▸ WORK REQUEST:
For each line below that includes the word "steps", make a copy.

*** Opening of GIVEN INFORMATION ***

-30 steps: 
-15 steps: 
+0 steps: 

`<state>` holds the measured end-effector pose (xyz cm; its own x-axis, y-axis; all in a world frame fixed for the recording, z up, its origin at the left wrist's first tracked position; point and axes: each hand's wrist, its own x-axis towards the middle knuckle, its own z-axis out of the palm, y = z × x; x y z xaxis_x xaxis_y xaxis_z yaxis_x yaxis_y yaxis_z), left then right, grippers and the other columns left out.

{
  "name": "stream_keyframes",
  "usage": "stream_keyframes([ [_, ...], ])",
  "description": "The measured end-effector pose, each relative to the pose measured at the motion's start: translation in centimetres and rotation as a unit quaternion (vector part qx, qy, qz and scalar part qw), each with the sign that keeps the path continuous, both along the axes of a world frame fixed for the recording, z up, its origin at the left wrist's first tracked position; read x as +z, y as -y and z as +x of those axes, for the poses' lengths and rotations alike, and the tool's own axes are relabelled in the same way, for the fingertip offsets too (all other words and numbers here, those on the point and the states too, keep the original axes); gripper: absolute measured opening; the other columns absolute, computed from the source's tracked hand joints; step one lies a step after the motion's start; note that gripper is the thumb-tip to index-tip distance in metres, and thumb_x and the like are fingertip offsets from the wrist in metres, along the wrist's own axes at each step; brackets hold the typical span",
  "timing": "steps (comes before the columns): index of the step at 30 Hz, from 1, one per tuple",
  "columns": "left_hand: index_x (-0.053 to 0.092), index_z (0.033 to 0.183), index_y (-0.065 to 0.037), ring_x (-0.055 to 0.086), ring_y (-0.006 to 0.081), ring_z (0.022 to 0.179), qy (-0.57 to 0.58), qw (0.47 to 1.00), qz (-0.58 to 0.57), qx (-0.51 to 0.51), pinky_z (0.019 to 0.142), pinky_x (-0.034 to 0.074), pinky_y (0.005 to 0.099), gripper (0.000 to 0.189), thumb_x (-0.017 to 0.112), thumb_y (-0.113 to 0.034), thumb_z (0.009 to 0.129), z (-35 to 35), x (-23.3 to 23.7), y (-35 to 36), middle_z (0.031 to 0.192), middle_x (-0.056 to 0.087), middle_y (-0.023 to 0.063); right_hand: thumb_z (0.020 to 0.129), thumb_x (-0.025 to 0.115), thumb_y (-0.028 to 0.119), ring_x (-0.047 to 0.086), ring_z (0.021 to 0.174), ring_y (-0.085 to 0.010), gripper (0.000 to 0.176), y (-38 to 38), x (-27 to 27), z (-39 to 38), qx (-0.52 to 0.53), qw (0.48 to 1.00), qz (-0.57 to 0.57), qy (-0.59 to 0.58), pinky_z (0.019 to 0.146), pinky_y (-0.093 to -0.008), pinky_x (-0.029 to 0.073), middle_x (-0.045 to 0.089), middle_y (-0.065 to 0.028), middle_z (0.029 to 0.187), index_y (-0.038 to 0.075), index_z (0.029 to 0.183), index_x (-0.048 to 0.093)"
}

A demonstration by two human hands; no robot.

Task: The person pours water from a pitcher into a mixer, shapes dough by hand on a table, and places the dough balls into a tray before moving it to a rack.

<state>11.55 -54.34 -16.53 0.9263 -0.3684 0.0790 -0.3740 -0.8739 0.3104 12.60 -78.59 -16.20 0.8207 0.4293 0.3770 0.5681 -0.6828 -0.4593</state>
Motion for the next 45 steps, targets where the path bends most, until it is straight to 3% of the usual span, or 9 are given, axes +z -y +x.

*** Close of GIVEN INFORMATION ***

▸ OUTPUT:
-30 steps: 
-15 steps: 
+0 steps: 
  "timing": "steps (comes before the columns): index of the step at 30 Hz, from 1, one per tuple",
Motion for the next 45 steps, targets where the path bends most, until it is straight to 3% of the usual span, or 9 are given, axes +z -y +x.

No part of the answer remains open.